To calculate the extra hashcode, you can apply any hash function on your keys which offers a good distribution. On the above example, we assume key1 and key3 have the same hashcode1 value and key2 has the hashcode2 value.
You can find more information about this kind of data structures here:
Redis 10x more memory usage than data
The output cardinality of the hash function should be calculated so that the number of items per hash object is limited to a given value. For instance, if we choose to have 100 items per hash objects, and we need to store 1M items, we will need a cardinality of 10K. To limit the cardinality, simply using a modulo operation on a generic hash function is enough.

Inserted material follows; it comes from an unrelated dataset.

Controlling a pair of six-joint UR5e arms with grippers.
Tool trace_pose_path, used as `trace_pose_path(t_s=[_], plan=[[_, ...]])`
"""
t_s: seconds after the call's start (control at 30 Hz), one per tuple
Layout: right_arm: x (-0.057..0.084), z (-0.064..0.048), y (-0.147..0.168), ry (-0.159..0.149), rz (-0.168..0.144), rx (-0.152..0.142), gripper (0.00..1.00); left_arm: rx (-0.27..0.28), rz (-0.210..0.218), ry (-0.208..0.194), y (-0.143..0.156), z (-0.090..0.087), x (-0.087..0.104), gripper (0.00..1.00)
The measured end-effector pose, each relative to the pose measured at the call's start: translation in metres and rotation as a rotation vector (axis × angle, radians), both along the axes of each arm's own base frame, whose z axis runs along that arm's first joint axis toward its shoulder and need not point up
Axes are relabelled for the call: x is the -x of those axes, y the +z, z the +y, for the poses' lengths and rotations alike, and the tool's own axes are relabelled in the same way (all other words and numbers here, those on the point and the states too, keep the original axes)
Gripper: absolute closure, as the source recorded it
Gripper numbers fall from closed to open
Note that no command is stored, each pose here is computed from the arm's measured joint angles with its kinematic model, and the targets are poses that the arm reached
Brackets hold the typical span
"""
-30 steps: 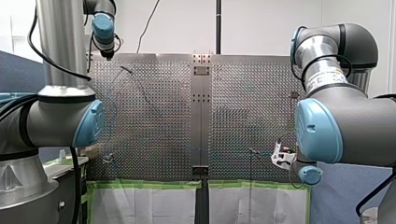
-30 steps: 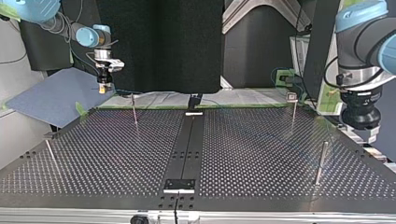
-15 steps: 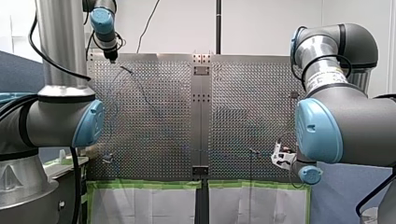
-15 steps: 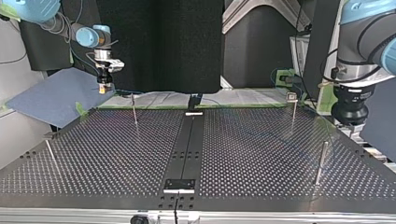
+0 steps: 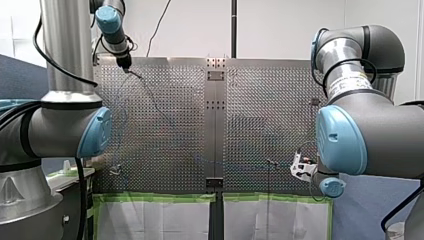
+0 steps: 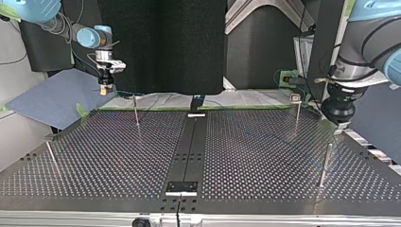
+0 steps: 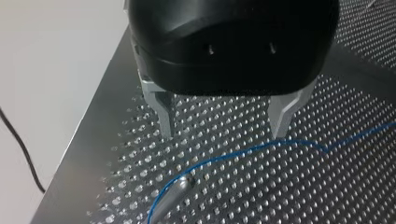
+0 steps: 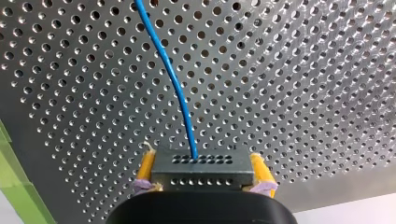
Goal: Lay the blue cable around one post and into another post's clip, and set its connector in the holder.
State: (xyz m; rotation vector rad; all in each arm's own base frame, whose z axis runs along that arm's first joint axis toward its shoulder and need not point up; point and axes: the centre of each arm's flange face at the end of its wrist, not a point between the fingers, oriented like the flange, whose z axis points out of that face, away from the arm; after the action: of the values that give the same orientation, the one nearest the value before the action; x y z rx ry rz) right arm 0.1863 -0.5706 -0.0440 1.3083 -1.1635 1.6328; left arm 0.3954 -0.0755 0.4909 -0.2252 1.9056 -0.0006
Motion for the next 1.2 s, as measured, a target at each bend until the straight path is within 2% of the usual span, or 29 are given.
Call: trace_pose_path(t_s=[0.1, 0.33, 0.5, 0.67, 0.87, 1.2], plan=[[0.0, 0.0, 0.0, 0.0, 0.0, 0.0, 1.0, 0.027, -0.016, -0.018, 0.0, -0.002, -0.003, 0.0], [-0.001, 0.0, 0.0, 0.002, 0.0, -0.002, 1.0, 0.087, -0.09, -0.053, 0.01, -0.006, -0.012, 0.0], [-0.001, 0.0, 0.0, 0.002, 0.0, -0.001, 1.0, 0.113, -0.14, -0.042, 0.018, -0.005, -0.017, 0.0], [-0.002, -0.001, 0.0, 0.003, 0.0, -0.003, 1.0, 0.14, -0.181, 0.0, 0.022, 0.0, -0.022, 0.0], [-0.003, -0.001, 0.0, 0.004, 0.0, -0.006, 1.0, 0.153, -0.174, 0.027, 0.016, 0.002, -0.026, 0.0], [-0.003, -0.001, 0.0, 0.005, 0.0, -0.008, 1.0, 0.111, -0.109, 0.082, 0.004, 0.006, -0.027, 0.0]])
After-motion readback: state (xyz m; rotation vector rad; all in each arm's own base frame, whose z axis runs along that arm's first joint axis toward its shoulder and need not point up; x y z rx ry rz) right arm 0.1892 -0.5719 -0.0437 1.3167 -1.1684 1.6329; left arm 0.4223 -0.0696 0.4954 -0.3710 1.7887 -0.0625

The benefit is it will be compact in memory (ziplist used), and you can easily iterate destructively on the hash objects by pipelining hgetall+del on all of them:
hgetall myobject:0
... at most 100 items will be returned, process them ...
del myobject:0
hgetall myobject:1
... at most 100 items will be returned, process them ...
del myobject:1
...
You can therefore iterate chunk by chunk with a granularity which is determined by the output cardinality of the hash function.